Rest in Love, our Fearless Leader
These words won’t do Matt Ellefson justice, but it’s the best I can do in the midst of such a monumental loss.
Matt’s tenacity (spiritual, physical and emotional), integrity and compassion are the three qualities that set him apart in my eyes.
He demonstrated tenacity for years by fighting late stage lung cancer. I’ve seen firsthand how Jesus can sustain someone in the midst of the most horrific circumstances. Matt used his platform to love and lead like Christ – something many aren’t able to do as he did. It’s about love, peace, comfort and deliverance that can’t be found in anything but the loving arms of our Creator. The physical component, even with targeted therapies, is no walk in the park. Yet he never complained. In fact, he was known to say, “It’s a GREAT day to be alive!”

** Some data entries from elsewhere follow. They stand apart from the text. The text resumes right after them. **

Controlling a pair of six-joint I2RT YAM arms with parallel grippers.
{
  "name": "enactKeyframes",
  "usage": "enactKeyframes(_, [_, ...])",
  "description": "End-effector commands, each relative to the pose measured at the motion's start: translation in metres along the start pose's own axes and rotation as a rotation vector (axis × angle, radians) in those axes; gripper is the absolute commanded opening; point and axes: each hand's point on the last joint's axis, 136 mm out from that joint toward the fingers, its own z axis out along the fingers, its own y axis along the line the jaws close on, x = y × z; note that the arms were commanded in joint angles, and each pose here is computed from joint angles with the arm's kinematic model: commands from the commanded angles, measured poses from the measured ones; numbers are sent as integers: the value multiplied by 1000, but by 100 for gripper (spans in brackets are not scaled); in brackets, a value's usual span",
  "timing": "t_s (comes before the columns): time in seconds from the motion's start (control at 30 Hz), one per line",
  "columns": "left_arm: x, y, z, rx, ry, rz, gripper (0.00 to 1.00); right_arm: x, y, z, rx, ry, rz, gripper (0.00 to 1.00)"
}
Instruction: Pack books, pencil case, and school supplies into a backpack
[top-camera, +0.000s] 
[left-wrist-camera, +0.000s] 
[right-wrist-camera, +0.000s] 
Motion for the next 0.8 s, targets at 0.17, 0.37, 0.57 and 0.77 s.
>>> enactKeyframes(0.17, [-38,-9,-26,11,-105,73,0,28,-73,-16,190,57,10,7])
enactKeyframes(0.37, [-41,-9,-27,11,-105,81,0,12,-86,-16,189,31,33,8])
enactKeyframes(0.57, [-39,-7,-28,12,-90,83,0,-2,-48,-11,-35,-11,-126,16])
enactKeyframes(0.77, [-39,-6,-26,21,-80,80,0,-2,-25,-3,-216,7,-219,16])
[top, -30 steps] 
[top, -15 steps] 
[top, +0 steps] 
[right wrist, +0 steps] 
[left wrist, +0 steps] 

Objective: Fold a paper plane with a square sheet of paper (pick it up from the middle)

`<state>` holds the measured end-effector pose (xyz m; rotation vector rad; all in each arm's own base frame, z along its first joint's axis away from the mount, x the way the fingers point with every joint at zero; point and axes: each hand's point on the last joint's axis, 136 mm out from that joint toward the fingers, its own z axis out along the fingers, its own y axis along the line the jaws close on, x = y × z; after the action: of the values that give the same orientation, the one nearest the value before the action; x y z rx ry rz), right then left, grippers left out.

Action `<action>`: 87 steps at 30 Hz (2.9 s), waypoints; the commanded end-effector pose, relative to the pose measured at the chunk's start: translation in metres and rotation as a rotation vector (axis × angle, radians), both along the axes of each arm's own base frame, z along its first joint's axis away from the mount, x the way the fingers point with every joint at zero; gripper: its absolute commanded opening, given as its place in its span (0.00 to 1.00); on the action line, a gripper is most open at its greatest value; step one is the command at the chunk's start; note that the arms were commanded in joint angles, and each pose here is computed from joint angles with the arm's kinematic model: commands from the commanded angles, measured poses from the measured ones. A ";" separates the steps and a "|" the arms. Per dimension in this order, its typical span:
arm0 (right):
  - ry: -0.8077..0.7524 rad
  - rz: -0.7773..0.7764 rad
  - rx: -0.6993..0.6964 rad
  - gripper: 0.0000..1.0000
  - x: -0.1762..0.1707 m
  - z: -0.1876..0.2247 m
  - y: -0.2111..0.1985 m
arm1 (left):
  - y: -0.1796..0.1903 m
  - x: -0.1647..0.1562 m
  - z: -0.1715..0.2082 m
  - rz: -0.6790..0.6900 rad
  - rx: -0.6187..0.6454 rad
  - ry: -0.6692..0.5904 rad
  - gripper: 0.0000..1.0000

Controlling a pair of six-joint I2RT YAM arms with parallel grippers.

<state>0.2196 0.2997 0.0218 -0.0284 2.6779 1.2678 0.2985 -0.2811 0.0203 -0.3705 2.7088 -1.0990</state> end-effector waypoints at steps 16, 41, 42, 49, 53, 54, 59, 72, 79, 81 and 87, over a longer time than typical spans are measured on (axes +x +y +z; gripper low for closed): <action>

His integrity was on display during the many meetings with industry stakeholders where he boldly told them, “1600 people are dying every single day of cancer. We’ve become complacent with this as a society, and that’s not ok. Things need to change.” It almost felt like a father scolding his children but delivered in such a passionate way that you couldn’t help but be convicted (and fired up) by it. I wish the patients and caregivers at SURVIVEiT could have heard who they had in their corner in those meetings. He wanted every patient to have the same opportunity he had. He did the work to get in front of the best doctors to treat his condition, and he did it on his terms.
His compassion evident in devoting his life after his diagnosis to creating SURVIVEiT and mentoring hundreds of patients while battling his own disease. What a selfless man.
Personally, he’s played one of the most influential roles in my life. He ran to the front lines to meet me and my Dad when we were in a state of fear and uncertainty – just as he did regularly with anyone in “battle mode” as he called it. His very spirit was calming and hopeful at the same time. What a gift to be handed when you need those two things the most. He built an organization that the world needs and asked me to be a part of it. It’s been a tremendously fulfilling venture and I’m forever grateful to live out my calling. I knew my experience with my Dad was challenging and it didn’t “seem right” (the struggle from beginning to near end) but had Matt not come into my life, and had SURVIVEiT not existed, I don’t know that I would have been compelled to make the career change. The problem seemed too big to tackle. But Matt built something that’s etching away and making a difference in the lives we are blessed to touch. And last but not least, he’s a significant stone of the beautiful path that lead me to the love of my life, my sweet husband.
This is a gut-wrenching loss. Even with cancer and knowing it’s “coming.” I should know the drill by now, but it’s painful. What dries my eyes every time the wave comes is knowing – with 100% certainty – Matt was reunited with his sweet Savior yesterday and that I will get to see him again.
I know he passed peacefully, so I’ll say:
Rest in love, our fearless leader. You have cultivated a lot of that.